> **EXERCISE PROMPT**:
Extract each line holding the word "robot" from the entries.

____

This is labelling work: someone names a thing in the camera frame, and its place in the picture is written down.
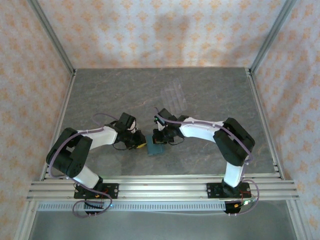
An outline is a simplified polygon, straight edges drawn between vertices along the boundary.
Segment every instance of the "orange patterned wallpaper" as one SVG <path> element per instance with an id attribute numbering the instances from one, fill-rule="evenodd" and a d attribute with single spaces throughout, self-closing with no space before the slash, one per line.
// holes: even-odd
<path id="1" fill-rule="evenodd" d="M 256 75 L 285 173 L 320 240 L 320 7 L 298 1 Z"/>
<path id="2" fill-rule="evenodd" d="M 40 176 L 70 76 L 26 0 L 0 4 L 0 239 Z"/>
<path id="3" fill-rule="evenodd" d="M 285 0 L 40 0 L 75 68 L 250 67 Z"/>

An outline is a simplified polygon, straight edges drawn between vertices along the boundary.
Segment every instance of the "black mounting plate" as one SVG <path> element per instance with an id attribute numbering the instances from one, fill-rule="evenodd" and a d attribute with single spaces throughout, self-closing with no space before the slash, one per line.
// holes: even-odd
<path id="1" fill-rule="evenodd" d="M 102 183 L 101 192 L 109 194 L 112 199 L 117 199 L 119 194 L 118 183 Z M 107 199 L 104 195 L 99 195 L 92 191 L 83 188 L 80 185 L 75 185 L 74 196 L 75 199 Z"/>
<path id="2" fill-rule="evenodd" d="M 209 182 L 206 184 L 206 193 L 208 195 L 208 199 L 241 199 L 242 197 L 244 199 L 251 198 L 250 185 L 247 182 L 239 183 L 239 185 L 234 188 L 233 194 L 231 195 L 225 193 L 221 182 Z"/>

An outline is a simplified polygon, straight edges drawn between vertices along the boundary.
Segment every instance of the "gray marble surface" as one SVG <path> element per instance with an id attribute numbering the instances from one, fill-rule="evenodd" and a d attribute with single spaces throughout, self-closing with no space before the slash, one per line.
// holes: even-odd
<path id="1" fill-rule="evenodd" d="M 119 118 L 126 112 L 136 117 L 137 127 L 149 135 L 157 127 L 154 107 L 166 107 L 177 117 L 187 115 L 205 121 L 235 118 L 256 142 L 255 160 L 245 171 L 274 172 L 244 68 L 79 69 L 62 129 L 93 129 L 97 127 L 91 120 L 93 114 L 104 112 Z M 104 124 L 112 121 L 103 116 L 97 120 Z M 155 156 L 148 156 L 147 147 L 118 151 L 105 145 L 90 151 L 86 165 L 103 177 L 224 174 L 226 169 L 218 147 L 198 138 L 166 145 L 164 153 Z"/>

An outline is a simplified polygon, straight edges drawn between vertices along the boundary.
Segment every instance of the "blue object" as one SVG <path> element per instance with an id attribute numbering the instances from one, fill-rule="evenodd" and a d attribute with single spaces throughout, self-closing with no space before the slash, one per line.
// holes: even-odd
<path id="1" fill-rule="evenodd" d="M 162 154 L 165 151 L 164 145 L 154 144 L 154 142 L 152 140 L 152 135 L 147 135 L 145 138 L 146 138 L 146 147 L 147 147 L 149 156 L 153 156 L 156 154 Z"/>

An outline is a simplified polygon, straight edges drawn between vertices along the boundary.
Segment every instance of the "wallpaper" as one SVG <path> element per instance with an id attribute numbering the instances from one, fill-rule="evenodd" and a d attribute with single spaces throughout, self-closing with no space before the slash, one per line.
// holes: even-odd
<path id="1" fill-rule="evenodd" d="M 70 76 L 26 0 L 0 4 L 0 239 L 39 179 Z"/>
<path id="2" fill-rule="evenodd" d="M 75 68 L 134 68 L 250 67 L 285 0 L 39 2 Z"/>
<path id="3" fill-rule="evenodd" d="M 285 174 L 295 180 L 315 240 L 320 239 L 320 7 L 298 1 L 258 69 Z"/>

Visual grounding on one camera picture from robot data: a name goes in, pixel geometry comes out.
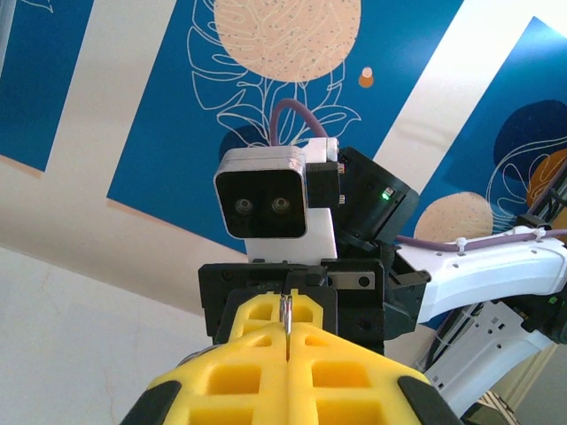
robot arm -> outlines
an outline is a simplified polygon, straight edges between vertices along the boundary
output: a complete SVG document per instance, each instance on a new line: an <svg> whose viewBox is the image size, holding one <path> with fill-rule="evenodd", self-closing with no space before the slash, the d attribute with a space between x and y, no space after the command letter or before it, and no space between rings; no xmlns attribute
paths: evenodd
<svg viewBox="0 0 567 425"><path fill-rule="evenodd" d="M341 176L344 167L346 172ZM241 405L240 400L248 400L248 396L238 396L231 401L232 410L215 404L215 400L229 400L228 396L219 398L221 393L215 392L211 393L212 398L205 400L203 396L214 379L211 371L219 369L229 373L233 366L226 365L235 362L246 363L242 370L248 375L257 375L263 367L269 369L270 374L280 376L272 385L288 380L286 385L290 386L279 385L282 389L303 391L309 383L309 391L314 391L316 397L312 400L311 413L305 412L312 421L307 421L307 416L290 413L288 417L282 413L271 422L260 422L254 419L256 416L250 407L245 411L238 410L244 419L234 423L327 423L322 418L328 418L328 423L337 423L336 418L341 414L358 415L354 417L365 421L363 423L402 423L402 417L412 418L411 422L403 423L459 423L454 421L454 416L447 415L447 405L431 394L433 387L410 385L411 388L404 390L398 372L392 372L389 378L378 377L376 368L370 366L374 362L369 357L378 354L359 352L358 349L362 350L360 345L383 353L385 339L409 332L416 323L428 321L448 310L521 294L546 296L563 291L567 250L554 238L540 239L540 232L531 241L477 250L467 250L465 246L461 252L433 251L408 243L393 248L394 237L415 209L417 194L359 152L348 148L339 152L336 139L311 139L303 149L277 146L230 151L215 175L215 188L226 228L234 237L245 240L251 261L243 265L205 265L199 270L207 334L215 344L223 346L156 380L123 423L154 423L140 422L138 414L147 412L144 400L153 400L153 391L163 388L162 385L167 385L169 392L165 407L162 406L156 416L159 421L155 423L222 423L223 415L236 414L236 406ZM511 234L525 234L529 239L533 232L533 229L518 227L507 236L490 236L488 239L504 240ZM297 332L284 335L285 327L273 323L282 319L275 317L273 306L259 303L252 308L247 304L257 303L259 297L270 293L278 297L278 294L291 296L298 301L296 305L309 298L316 306L312 310L300 306L296 310L294 306L295 321L303 323L289 327ZM515 307L503 302L488 303L481 314L468 323L458 344L454 344L447 351L448 355L426 372L436 388L434 393L438 394L438 390L451 409L462 414L517 362L551 344L543 333L545 327L524 327L525 320L516 313ZM282 354L281 341L285 341L283 352L288 353L287 359L284 356L283 360L277 357ZM299 355L305 345L312 346L307 349L311 357ZM264 351L266 354L250 352L250 347L266 346L272 347L271 351ZM294 351L293 346L301 348ZM319 386L315 385L319 378L315 378L315 370L309 368L334 359L333 352L339 353L340 347L347 346L349 352L355 353L354 357L343 356L342 363L323 368L320 386L326 388L315 388ZM327 350L330 353L327 356L323 347L335 347L336 350ZM270 358L270 352L282 360L281 365L270 360L276 358ZM313 357L316 352L322 357ZM255 356L259 356L256 366ZM388 365L393 371L394 363ZM426 381L407 369L402 372ZM191 380L188 373L198 376ZM329 380L329 375L334 374L343 377ZM215 385L231 390L232 382L240 378L234 375L229 379L229 375L219 378ZM296 380L311 375L313 381L299 384ZM331 381L341 382L341 387L373 388L379 386L379 380L383 378L390 383L395 378L398 382L388 392L386 398L390 401L379 400L382 396L371 392L359 398L356 396L358 390L352 389L330 400L330 393L325 392L333 386L329 384ZM253 379L254 393L264 385L259 379ZM250 393L250 388L245 390L245 394ZM421 398L427 400L427 406L412 404L412 397L413 400L420 399L419 391L427 392L427 397ZM203 418L208 421L194 420L204 410L198 405L197 411L201 413L191 416L191 407L180 401L182 396L189 401L205 403ZM296 400L292 396L288 394L284 399ZM302 401L306 400L297 399L294 403ZM335 407L317 410L319 406L341 405L343 401L344 410ZM250 403L250 406L256 406L256 402ZM387 407L394 405L397 406L395 409ZM431 413L433 405L436 412L445 415L442 422L436 421L439 419L435 417L436 413L432 417L423 416L425 413L421 409L429 409ZM175 408L173 413L170 413L170 407ZM284 410L291 412L296 407L286 404Z"/></svg>
<svg viewBox="0 0 567 425"><path fill-rule="evenodd" d="M520 226L499 235L533 235L537 229ZM397 253L416 270L427 270L427 283L417 321L464 305L523 294L550 295L565 284L567 249L552 237L503 243L463 253L432 251L404 245Z"/></svg>

white stripe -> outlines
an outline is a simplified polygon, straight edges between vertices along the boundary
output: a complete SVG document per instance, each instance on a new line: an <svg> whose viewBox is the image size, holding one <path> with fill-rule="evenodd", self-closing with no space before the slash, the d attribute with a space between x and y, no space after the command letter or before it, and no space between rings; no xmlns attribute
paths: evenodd
<svg viewBox="0 0 567 425"><path fill-rule="evenodd" d="M8 38L10 38L15 10L16 0L0 0L0 76L2 76L4 68Z"/></svg>
<svg viewBox="0 0 567 425"><path fill-rule="evenodd" d="M536 18L567 38L567 2L542 0L534 7Z"/></svg>
<svg viewBox="0 0 567 425"><path fill-rule="evenodd" d="M377 163L423 191L532 19L532 4L465 0L374 157Z"/></svg>
<svg viewBox="0 0 567 425"><path fill-rule="evenodd" d="M197 269L245 256L106 203L174 4L95 1L45 174L0 163L0 243L200 313Z"/></svg>

white line drawing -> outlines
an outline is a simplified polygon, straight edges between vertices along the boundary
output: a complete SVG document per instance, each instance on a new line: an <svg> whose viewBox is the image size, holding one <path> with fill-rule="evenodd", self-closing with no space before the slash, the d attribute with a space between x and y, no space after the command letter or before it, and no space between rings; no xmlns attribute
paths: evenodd
<svg viewBox="0 0 567 425"><path fill-rule="evenodd" d="M187 56L195 97L202 109L217 111L216 121L234 133L243 146L266 144L271 112L286 97L305 104L329 136L340 137L351 122L361 120L354 109L339 104L346 72L344 61L316 82L275 81L249 71L227 54L216 31L213 0L195 0L191 24ZM283 112L280 123L280 144L306 140L309 128L294 111ZM245 140L237 132L243 126L253 126L262 140Z"/></svg>
<svg viewBox="0 0 567 425"><path fill-rule="evenodd" d="M53 6L51 5L51 0L20 0L22 3L29 4L34 7L39 7L45 9L50 13L53 13Z"/></svg>
<svg viewBox="0 0 567 425"><path fill-rule="evenodd" d="M522 155L529 154L534 151L540 151L543 149L548 151L549 148L554 148L554 151L567 148L567 136L551 140L539 140L537 142L530 142L522 146L518 146L506 155L494 169L493 174L488 181L485 196L486 201L493 209L494 232L503 232L510 229L514 224L514 219L517 215L516 208L524 207L524 209L527 209L527 193L529 191L535 191L537 196L546 188L548 183L548 181L532 182L530 177L535 172L536 167L541 164L542 161L546 160L551 154L541 153L532 161L527 173L527 179L525 175L522 175L519 167L515 164L515 159L521 158ZM553 175L556 169L562 164L563 162L560 161L559 164L553 164L552 166L549 165L548 167L550 169L546 169L545 174ZM514 185L516 186L514 189L510 187L510 180L512 179L516 182L521 182L519 185L520 193L518 193L517 183ZM493 192L497 194L504 192L505 195L495 196Z"/></svg>

white wall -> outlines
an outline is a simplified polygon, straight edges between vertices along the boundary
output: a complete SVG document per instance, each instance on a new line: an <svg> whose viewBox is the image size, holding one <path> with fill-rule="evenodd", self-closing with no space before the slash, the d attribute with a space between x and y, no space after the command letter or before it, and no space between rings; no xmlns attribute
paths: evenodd
<svg viewBox="0 0 567 425"><path fill-rule="evenodd" d="M197 313L198 268L245 256L106 198L174 5L95 1L47 170L0 156L0 244Z"/></svg>
<svg viewBox="0 0 567 425"><path fill-rule="evenodd" d="M0 248L0 423L114 424L201 317Z"/></svg>

purple cable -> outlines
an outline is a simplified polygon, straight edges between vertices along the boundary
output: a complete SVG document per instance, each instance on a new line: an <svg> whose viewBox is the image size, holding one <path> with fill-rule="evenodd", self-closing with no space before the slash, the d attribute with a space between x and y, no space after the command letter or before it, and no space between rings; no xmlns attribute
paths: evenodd
<svg viewBox="0 0 567 425"><path fill-rule="evenodd" d="M270 146L280 145L279 141L277 140L277 123L280 118L280 113L282 113L282 111L285 108L290 108L299 115L301 115L301 118L303 118L303 120L306 122L309 128L311 128L311 130L315 133L316 137L329 137L327 135L327 132L319 122L319 120L313 115L311 111L307 109L307 107L304 104L298 102L295 99L282 99L277 103L276 108L274 108L274 111L272 111L272 116L270 117L269 120Z"/></svg>
<svg viewBox="0 0 567 425"><path fill-rule="evenodd" d="M559 170L557 170L557 173L554 174L553 178L549 181L546 188L540 193L536 200L533 201L533 204L528 210L528 213L533 213L535 209L540 206L541 202L546 198L549 190L555 186L557 180L559 179L559 176L565 171L565 169L567 169L567 161L563 162L563 165L561 166L561 168L559 168Z"/></svg>
<svg viewBox="0 0 567 425"><path fill-rule="evenodd" d="M567 228L559 228L557 230L548 230L543 236L543 238L547 237L556 237L556 236L565 236L567 235ZM489 246L496 246L502 245L503 243L511 243L511 242L525 242L535 240L536 235L533 233L523 233L521 235L505 235L501 237L492 237L490 239L483 239L481 241L472 241L467 242L465 246L465 251L471 250L479 250L480 248L487 248ZM405 243L409 246L414 246L416 248L423 248L425 250L430 251L441 251L441 252L458 252L459 247L453 243L441 243L441 242L431 242L431 241L422 241L420 239L415 239L409 236L397 236L396 240Z"/></svg>

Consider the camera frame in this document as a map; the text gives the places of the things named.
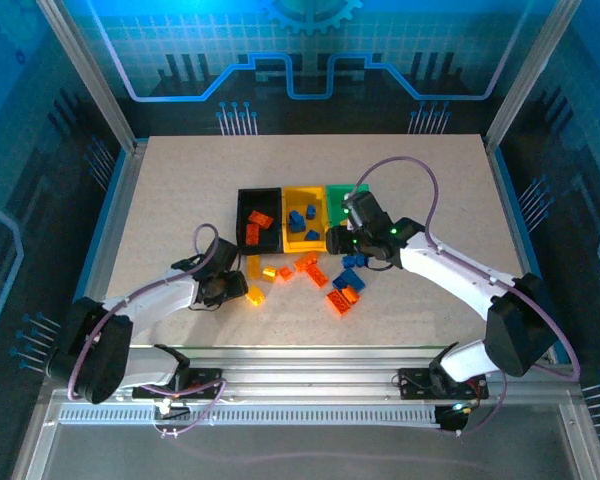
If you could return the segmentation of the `large blue lego brick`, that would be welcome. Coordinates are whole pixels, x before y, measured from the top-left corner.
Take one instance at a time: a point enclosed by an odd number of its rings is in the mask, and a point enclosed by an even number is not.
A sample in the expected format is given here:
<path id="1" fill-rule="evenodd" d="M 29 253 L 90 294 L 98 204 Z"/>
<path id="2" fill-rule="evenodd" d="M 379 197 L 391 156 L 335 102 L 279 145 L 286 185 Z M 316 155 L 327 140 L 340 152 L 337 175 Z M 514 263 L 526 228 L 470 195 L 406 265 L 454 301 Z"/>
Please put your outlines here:
<path id="1" fill-rule="evenodd" d="M 352 287 L 356 292 L 362 291 L 366 284 L 364 281 L 350 268 L 344 269 L 332 281 L 334 288 L 343 290 L 346 287 Z"/>

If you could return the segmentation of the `green plastic container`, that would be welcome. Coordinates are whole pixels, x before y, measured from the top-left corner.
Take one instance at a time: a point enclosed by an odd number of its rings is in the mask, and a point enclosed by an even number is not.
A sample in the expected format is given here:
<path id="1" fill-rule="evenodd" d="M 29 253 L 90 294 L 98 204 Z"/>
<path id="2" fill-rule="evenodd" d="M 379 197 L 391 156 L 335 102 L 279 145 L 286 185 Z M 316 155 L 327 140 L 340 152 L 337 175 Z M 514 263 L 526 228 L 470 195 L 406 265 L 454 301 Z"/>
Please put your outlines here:
<path id="1" fill-rule="evenodd" d="M 341 201 L 352 192 L 354 186 L 352 184 L 332 184 L 326 187 L 327 214 L 328 214 L 328 229 L 334 226 L 346 226 L 347 219 L 341 208 Z M 328 242 L 345 242 L 345 241 L 327 241 L 325 233 L 326 248 Z M 358 245 L 355 242 L 354 232 L 353 240 L 348 241 L 354 245 L 354 254 L 359 252 Z"/>

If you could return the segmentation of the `yellow plastic container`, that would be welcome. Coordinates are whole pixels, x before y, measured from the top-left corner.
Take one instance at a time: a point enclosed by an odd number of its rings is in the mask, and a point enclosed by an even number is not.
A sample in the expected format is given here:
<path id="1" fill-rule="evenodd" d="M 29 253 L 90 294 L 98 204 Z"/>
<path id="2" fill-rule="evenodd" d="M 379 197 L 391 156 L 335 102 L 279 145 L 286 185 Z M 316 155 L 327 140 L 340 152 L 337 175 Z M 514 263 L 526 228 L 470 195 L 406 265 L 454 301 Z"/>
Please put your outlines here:
<path id="1" fill-rule="evenodd" d="M 325 233 L 328 229 L 328 214 L 326 190 L 324 186 L 295 186 L 282 189 L 282 242 L 285 253 L 304 253 L 309 251 L 325 252 Z M 307 220 L 306 208 L 308 205 L 316 207 L 314 220 Z M 304 216 L 306 230 L 301 233 L 291 233 L 288 228 L 289 213 L 297 210 Z M 306 241 L 305 235 L 309 230 L 320 234 L 318 241 Z"/>

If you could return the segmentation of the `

____

> **TASK RESPONSE**:
Visual grounding on one camera picture from robot data: a name goes in, pixel geometry comes out.
robot arm -> outlines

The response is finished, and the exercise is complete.